## Directions
In the material below, find each line with the string "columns" and copy it.
== Data block
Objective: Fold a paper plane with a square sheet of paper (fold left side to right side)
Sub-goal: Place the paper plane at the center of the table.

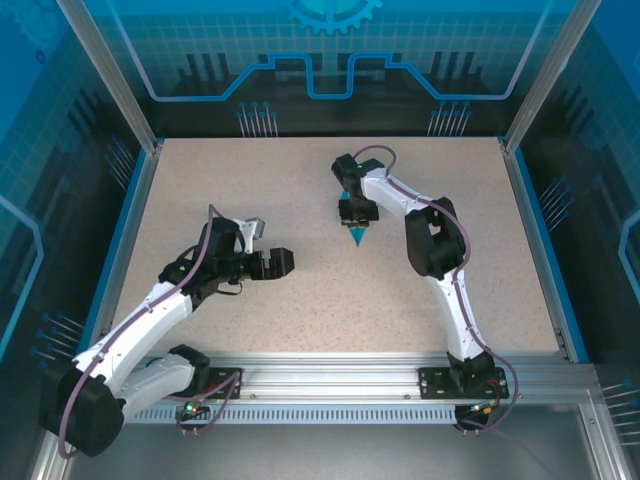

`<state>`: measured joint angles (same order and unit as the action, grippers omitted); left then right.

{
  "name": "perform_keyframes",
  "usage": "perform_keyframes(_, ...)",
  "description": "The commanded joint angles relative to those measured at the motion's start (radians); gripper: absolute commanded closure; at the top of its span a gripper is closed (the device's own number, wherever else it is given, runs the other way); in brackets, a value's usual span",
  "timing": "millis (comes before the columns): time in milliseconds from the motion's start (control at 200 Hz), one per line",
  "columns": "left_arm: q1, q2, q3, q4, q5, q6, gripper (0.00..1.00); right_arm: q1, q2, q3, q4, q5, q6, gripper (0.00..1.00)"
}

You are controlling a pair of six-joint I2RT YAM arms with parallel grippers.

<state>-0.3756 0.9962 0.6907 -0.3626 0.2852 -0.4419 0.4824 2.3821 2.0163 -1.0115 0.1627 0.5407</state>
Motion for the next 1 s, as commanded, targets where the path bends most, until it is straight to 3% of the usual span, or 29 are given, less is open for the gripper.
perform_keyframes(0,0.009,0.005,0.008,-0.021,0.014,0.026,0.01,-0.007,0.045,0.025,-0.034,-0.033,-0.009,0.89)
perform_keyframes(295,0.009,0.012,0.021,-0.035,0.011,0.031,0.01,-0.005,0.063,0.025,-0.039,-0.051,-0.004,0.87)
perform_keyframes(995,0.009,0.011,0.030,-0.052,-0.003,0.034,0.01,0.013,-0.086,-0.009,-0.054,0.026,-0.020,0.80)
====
## Finished exercise
  "timing": "millis (comes before the columns): time in milliseconds from the motion's start (control at 200 Hz), one per line",
  "columns": "left_arm: q1, q2, q3, q4, q5, q6, gripper (0.00..1.00); right_arm: q1, q2, q3, q4, q5, q6, gripper (0.00..1.00)"

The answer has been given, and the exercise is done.